Nothing is found in the legislation relating to condominiums passed at the 1963 Regular Session of the Legislature (Stats. 1963, ch. 860, p. 2090) to compel a result contrary to the foregoing. The first sentence of the first section of that act declares that "A condominium is an estate in real property. . . ." However, as pointed out in Parker, at page 400, "Although not `real property' or `real estate' a leasehold is nevertheless an estate in land, an estate in real property. (Civ. Code, § 761; Callahan v. Martin, supra, 3 Cal.2d 110, 118 [ 43 P.2d 788, 101 A.L.R. 871]; Bachenheimer v. Palm Springs etc. Corp., 116 Cal.App.2d 580, 592 [ 254 P.2d 153].)" Moreover, the condominium legislation expressly provides that a condominium may, with respect to the duration of its enjoyment, be an estate for years. (Civ. Code, § 783)

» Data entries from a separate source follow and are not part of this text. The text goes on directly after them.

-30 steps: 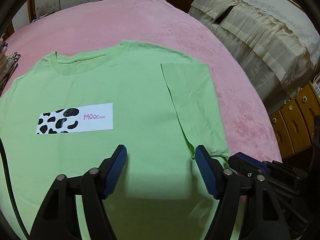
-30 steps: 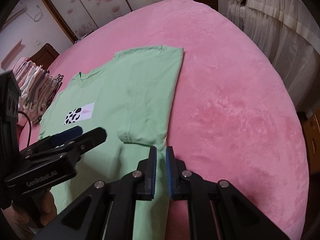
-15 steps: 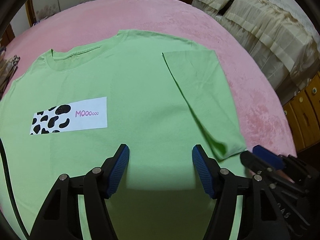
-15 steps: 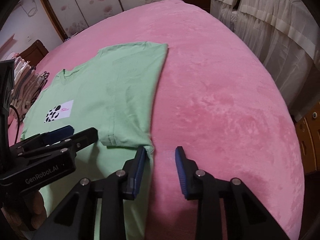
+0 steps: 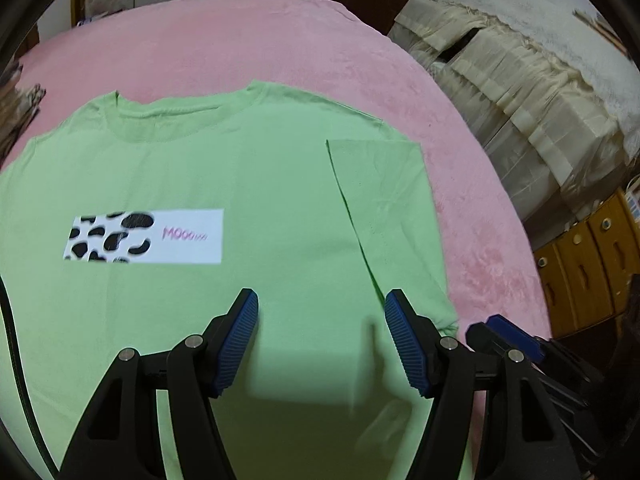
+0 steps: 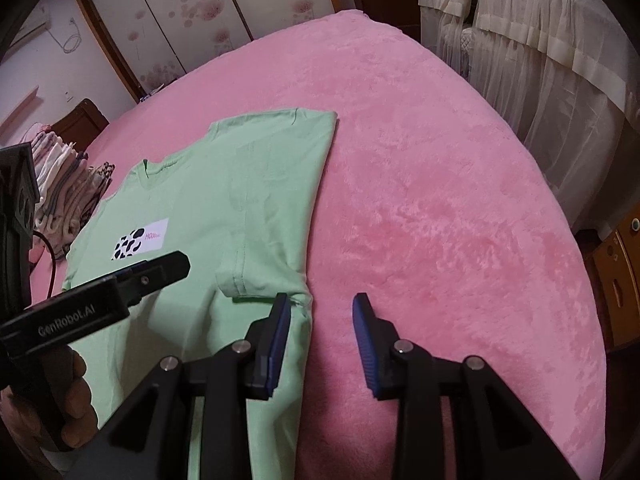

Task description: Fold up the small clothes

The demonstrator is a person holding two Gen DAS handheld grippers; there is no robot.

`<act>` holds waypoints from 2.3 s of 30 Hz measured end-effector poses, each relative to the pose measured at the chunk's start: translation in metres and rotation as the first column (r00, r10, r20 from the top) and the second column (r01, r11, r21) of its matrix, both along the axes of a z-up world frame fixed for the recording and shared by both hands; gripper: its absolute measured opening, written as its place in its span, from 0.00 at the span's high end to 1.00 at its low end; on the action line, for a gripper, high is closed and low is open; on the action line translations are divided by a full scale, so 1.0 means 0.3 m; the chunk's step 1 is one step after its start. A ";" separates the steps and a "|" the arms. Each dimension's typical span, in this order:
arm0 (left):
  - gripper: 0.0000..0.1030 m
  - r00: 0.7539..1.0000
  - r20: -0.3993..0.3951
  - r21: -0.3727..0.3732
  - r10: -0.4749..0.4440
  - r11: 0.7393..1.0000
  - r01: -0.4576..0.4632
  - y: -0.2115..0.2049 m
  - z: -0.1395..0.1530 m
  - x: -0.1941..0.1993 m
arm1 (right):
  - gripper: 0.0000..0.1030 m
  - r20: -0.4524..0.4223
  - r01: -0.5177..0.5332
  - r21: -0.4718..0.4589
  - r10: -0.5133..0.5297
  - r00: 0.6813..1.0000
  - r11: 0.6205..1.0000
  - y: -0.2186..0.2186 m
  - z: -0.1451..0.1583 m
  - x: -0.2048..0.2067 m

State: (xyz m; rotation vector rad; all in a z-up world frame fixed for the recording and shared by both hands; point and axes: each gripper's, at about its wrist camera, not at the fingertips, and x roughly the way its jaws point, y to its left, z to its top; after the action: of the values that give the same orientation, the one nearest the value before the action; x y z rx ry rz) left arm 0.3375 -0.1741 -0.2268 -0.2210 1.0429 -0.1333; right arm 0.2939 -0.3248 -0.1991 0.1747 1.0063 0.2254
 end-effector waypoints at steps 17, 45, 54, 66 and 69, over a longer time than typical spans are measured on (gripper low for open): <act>0.35 0.997 -0.024 0.256 -0.075 0.964 0.079 -0.125 -0.086 -0.012 | 0.69 -0.012 0.006 -0.011 -0.006 1.000 1.000 0.007 -0.019 0.026; 0.30 0.999 0.018 0.049 -0.040 0.998 0.039 0.104 0.108 0.217 | 0.69 0.062 -0.047 -0.035 0.050 0.997 0.998 0.039 0.166 0.236; 0.32 0.999 -0.038 0.094 0.002 0.996 0.002 0.051 -0.032 0.400 | 0.72 0.021 -0.015 0.008 0.015 1.000 1.000 0.040 0.105 0.518; 0.30 0.999 -0.006 0.247 0.033 0.969 -0.031 -0.014 -0.100 0.449 | 0.85 -0.063 0.030 -0.147 -0.040 0.997 0.989 0.042 -0.077 0.639; 0.29 1.000 0.007 0.268 0.024 0.963 -0.025 -0.019 -0.105 0.441 | 0.94 -0.071 0.057 -0.165 -0.070 0.995 0.985 0.024 -0.089 0.648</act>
State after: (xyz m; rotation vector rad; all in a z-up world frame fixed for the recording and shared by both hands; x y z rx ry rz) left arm 0.4697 -0.1797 -0.2585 0.0122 1.0419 0.0308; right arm 0.4884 -0.3176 -0.2258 0.0665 1.0885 0.0781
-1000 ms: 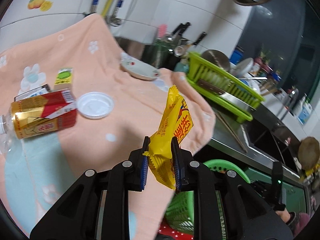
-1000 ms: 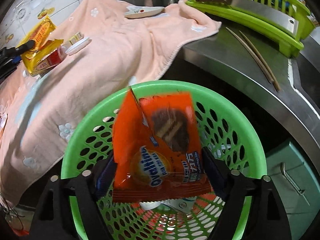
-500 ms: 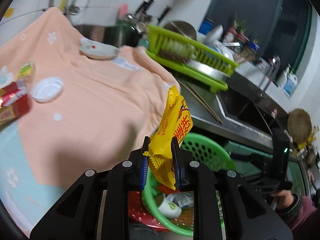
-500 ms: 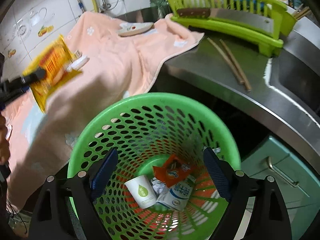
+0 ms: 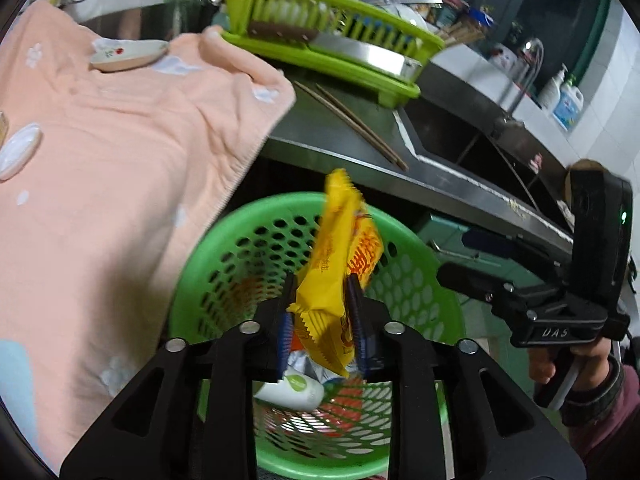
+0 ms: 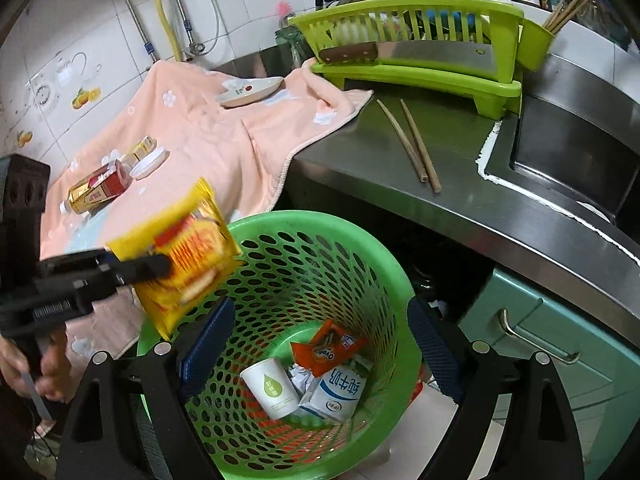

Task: Collect trash
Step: 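Open the left gripper to drop the yellow wrapper into the basket, then grasp the red-and-gold drink can on the towel with the left gripper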

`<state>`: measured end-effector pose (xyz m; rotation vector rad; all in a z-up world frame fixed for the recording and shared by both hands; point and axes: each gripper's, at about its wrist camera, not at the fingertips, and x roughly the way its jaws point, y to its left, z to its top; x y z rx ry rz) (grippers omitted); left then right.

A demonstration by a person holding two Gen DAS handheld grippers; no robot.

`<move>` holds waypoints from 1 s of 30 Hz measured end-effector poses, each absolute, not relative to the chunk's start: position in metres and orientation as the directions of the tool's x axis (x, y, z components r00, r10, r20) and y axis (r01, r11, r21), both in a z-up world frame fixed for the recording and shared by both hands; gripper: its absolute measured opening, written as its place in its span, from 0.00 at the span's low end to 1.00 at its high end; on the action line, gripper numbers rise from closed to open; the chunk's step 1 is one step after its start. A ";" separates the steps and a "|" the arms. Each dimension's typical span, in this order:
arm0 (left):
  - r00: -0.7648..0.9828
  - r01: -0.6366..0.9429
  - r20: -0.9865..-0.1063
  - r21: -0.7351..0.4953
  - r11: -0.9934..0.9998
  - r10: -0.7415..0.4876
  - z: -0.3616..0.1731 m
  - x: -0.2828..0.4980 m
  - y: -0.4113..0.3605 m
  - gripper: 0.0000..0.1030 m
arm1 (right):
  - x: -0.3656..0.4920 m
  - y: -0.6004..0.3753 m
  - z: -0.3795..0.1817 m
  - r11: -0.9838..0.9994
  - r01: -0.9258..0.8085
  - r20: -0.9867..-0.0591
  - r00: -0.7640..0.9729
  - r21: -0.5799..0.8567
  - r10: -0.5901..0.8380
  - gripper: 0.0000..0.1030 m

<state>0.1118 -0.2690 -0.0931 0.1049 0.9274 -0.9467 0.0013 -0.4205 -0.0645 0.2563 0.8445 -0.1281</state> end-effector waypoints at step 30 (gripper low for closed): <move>0.657 0.512 -0.682 0.093 0.854 -0.320 -0.011 0.239 -0.094 0.76 | 0.064 -0.348 -0.050 0.985 0.033 -0.761 0.640 0.170 0.109 0.82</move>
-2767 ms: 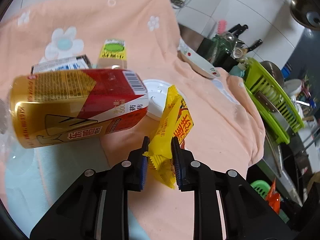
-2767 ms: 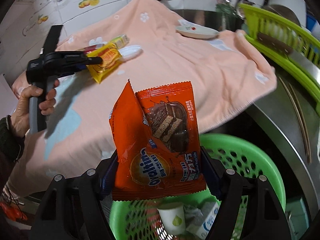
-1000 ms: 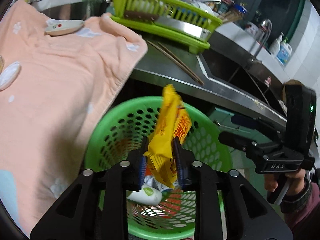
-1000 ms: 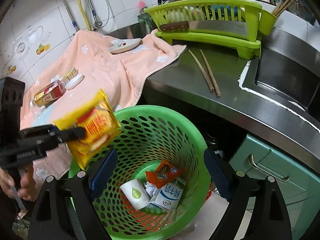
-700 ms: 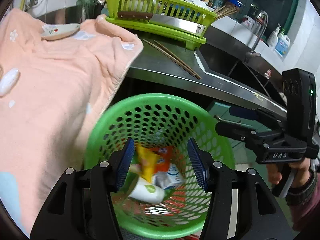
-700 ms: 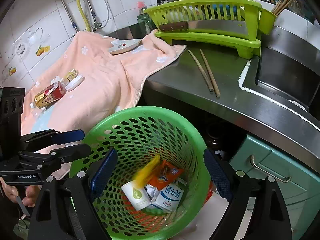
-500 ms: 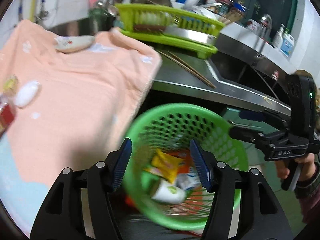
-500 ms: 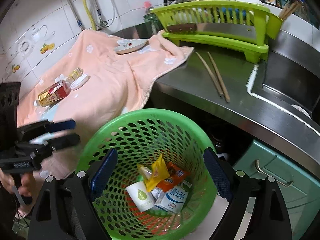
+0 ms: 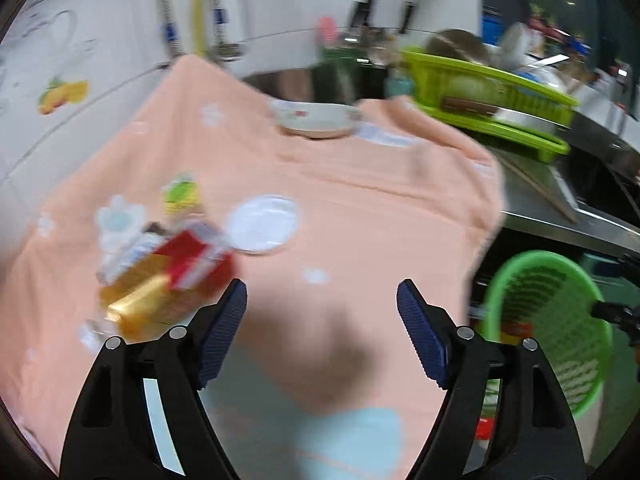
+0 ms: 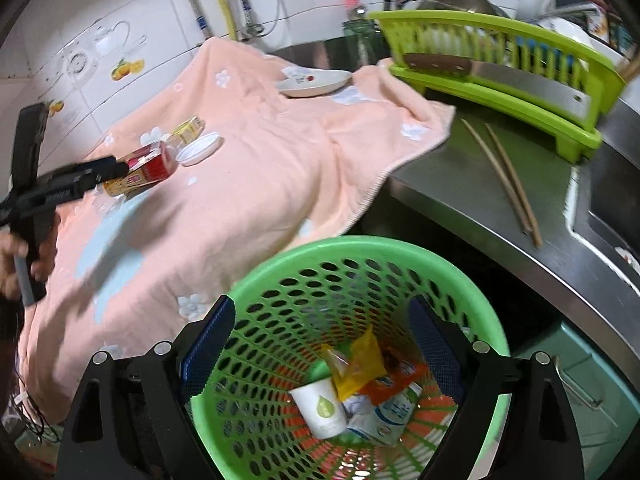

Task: Collect trash
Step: 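Grasp the red-and-gold drink can on the towel with the left gripper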

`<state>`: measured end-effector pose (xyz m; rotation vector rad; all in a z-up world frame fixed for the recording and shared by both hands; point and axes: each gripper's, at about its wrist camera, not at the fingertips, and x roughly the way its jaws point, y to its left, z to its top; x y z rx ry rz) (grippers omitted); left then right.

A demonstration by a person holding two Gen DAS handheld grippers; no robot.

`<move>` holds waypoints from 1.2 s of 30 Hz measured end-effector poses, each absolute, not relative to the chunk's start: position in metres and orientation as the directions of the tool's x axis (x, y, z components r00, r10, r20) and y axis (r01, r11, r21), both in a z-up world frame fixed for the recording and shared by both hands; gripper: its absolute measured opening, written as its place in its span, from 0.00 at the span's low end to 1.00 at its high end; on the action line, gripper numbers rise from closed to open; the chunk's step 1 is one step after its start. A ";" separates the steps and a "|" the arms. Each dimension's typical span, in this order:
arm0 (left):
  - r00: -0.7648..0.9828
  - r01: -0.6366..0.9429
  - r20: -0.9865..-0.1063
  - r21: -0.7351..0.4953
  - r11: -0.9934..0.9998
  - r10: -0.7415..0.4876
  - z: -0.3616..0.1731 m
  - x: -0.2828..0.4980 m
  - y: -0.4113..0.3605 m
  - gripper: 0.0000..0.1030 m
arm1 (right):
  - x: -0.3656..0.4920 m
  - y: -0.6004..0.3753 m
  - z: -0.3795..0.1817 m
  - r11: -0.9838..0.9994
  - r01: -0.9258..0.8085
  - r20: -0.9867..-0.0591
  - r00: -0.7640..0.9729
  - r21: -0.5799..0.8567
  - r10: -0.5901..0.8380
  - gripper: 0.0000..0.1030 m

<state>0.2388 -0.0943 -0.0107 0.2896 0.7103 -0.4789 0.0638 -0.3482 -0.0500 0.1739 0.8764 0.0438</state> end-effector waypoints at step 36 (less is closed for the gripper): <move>0.569 0.536 -0.813 0.254 0.805 -0.122 -0.065 0.366 -0.032 0.91 | 0.246 -0.206 -0.062 0.934 -0.342 -0.799 0.531 0.101 0.280 0.82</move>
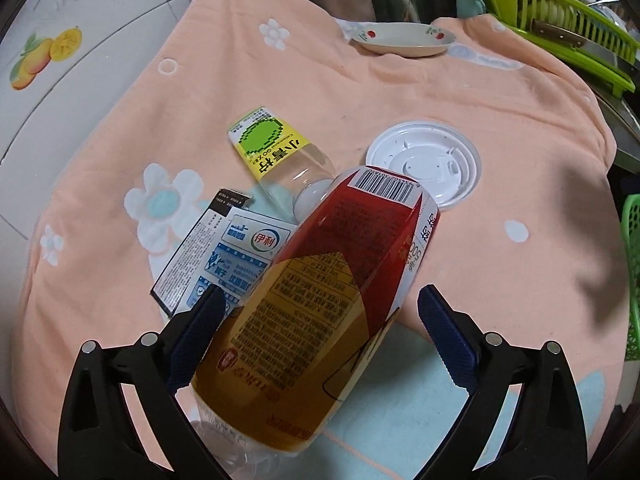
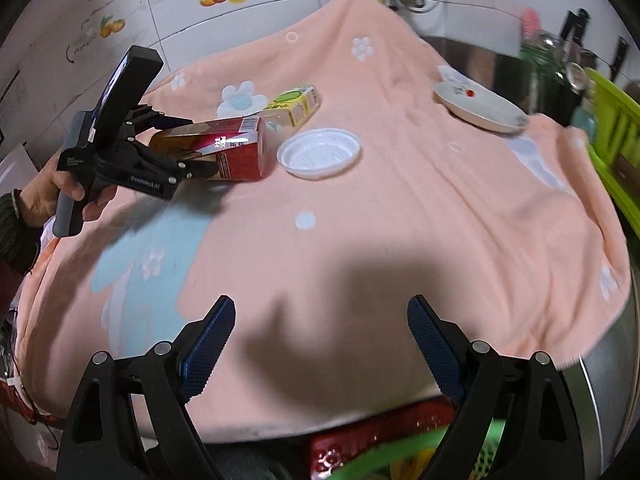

(3) As to a further claim of error, the appellants called as their own witness, Richard M. Darby, one of the original incorporators, and a stockholder and sometimes director of St. Pierre. As already noted, Darby received in his own right from Heers Bros. the fee interest in Laguna Royale on the same day that St. Pierre received its leasehold interest from Riverside Plaza. Appellants sought to introduce testimony tending to show that an " alter ego" relationship existed between Darby and St. Pierre in an attempt to show that there was a merger of the fee and leasehold interest. Objection to this line of questioning was sustained by the court on the ground that it was not relevant to any issue raised by the pleadings. The court ruled correctly. The alter ego question was not raised by any pleading, nor was either Darby or St. Pierre a party to the case. Nor did the court abuse its discretion in refusing to permit appellants to amend their pleading to raise this issue. (Code Civ. Proc., § 473; cf. Heckes v. Sapp, 229 Cal.App.2d 549 [ 40 Cal.Rptr. 485]; Design Associates, Inc. v. Welch, 224 Cal.App.2d 165 [ 36 Cal.Rptr. 341].)
(4) However, notwithstanding this, even if in some manner it were possible to disregard the corporate entity and to find that merger occurred, the result would be as recited in Erving v. Jas. H. Goodman Co. Bank, 171 Cal. 559 [ 153 P. 945], "Where a greater estate and a lesser coincide and meet in the same person . . ., the lesser is annihilated." That is, the lesser estate for years transferred to St. Pierre would merge in the greater estate in the freehold transferred to Darby. Appellants who depend on the existence of an interest vested in St. Pierre in order to realize anything on their execution against respondents cannot be injured by a ruling which rejects offered proof to the effect that the interest of St. Pierre in Laguna Royale was annihilated on the day of its creation. (Code Civ. Proc., § 475)
Kerrigan, J., and Tamura, J., concurred.